2. Description of Related Art
The recent researches and development of display devices have been directed for thinner display structures. In these circumstances, the so-called field emission displays (will be referred to as "FED" hereinunder) having field emission cathodes disposed therein attract special attention from various industrial fields.
The FED is a flat CRT (cathode ray tube) of a field emission type having a field emission cathode, and an anode electrode and phosphors disposed opposite the field emission cathode in a position corresponding to each pixel. The pixels are disposed in the form of a matrix to thereby build a display.
In the FED, electrons emitted from the field emission cathode are accelerated by an electric field between the field emission cathode and anode electrode and impinge upon the phosphors which will thus be excited to emit light and display an image.

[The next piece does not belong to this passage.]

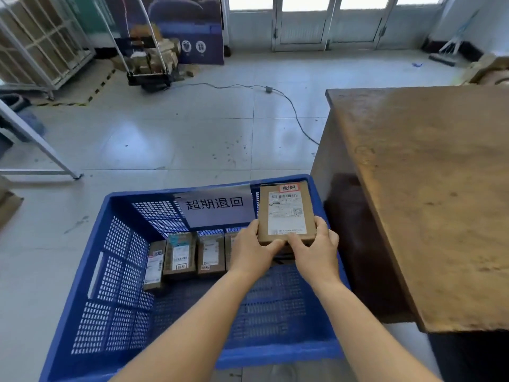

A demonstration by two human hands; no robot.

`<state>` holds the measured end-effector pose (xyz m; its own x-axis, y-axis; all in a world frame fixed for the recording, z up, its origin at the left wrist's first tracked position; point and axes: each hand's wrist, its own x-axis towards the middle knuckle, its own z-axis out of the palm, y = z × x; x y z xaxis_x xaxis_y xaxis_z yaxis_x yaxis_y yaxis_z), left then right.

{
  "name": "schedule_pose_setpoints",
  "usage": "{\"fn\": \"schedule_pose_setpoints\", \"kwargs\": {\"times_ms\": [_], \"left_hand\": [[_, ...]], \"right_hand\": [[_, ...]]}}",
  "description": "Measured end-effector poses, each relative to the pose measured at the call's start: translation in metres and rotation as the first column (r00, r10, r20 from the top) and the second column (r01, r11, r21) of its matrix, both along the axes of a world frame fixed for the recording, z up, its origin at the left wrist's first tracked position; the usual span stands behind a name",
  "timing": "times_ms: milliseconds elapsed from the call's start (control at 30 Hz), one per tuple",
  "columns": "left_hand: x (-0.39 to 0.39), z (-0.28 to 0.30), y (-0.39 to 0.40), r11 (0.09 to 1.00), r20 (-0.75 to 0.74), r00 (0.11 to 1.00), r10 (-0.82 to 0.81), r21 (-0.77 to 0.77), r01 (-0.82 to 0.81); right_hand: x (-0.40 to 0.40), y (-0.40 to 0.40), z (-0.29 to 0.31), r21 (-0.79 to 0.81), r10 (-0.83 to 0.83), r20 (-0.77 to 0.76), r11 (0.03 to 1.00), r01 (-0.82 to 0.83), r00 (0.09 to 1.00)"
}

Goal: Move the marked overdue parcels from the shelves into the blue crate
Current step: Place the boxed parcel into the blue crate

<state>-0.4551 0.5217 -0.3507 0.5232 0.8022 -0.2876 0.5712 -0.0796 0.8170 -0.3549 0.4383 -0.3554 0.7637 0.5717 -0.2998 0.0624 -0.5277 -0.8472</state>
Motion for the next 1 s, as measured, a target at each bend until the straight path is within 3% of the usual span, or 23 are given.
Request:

The field emission cathode used in the field emission type flat CRT of this type utilizes the tunnel effect of the electrons in a strong electric field. The electron-emitting materials include a high melting-point metals such as Mo, Ni, W, etc., and Si, etc. Many of the conventional cathode chip structures are of a so-called Spindt type.
To produce a Spindt type cathode chip, a base electrode formed from a conductive layer is first formed on a substrate of glass or the like, next an insulative layer is formed on the base electrode, a gate electrode formed from a conductive layer is formed on the insulative layer, and then fine holes (of 1 μm in diameter) are formed in the gate electrode so as to reach the base electrode. Next, the above-mentioned high melting-point metal or Si is used to form a cathode chip in the hole. At this time, the lift-off technique is used to form a conical cathode-chip free end having a radius of curvature of a few tens of nm and directed towards the gate electrode.
The conical free end is less than 1 μm high and the distance between the base and gate electrodes is less than 1 μm with an insulative layer disposed between the electrodes. In the Spindt type cathode chip, when a positive electrode of a few tens of volts is applied to the gate and base electrodes, the conical free end of the cathode chip will have an electric field of about 107 V/cm and emit a field of electrons.
In the field emission type flat CRT, the emitted electrons are made to impinge upon the phosphors on the anode electrode disposed opposite the conical free end of the cathode chip spaced 0.2 to 1 mm from the anode electrode. The phosphors will thus emit light.
Each of the pixels of the flat CRT consists of a few tens to a few thousands of Spindt type cathode chips. To build a display having a number of pixels (1024×768×RGB) in the XGA class being a standard specification of computer displays, for example, requires 0.1 to 100 billions of cathode chips.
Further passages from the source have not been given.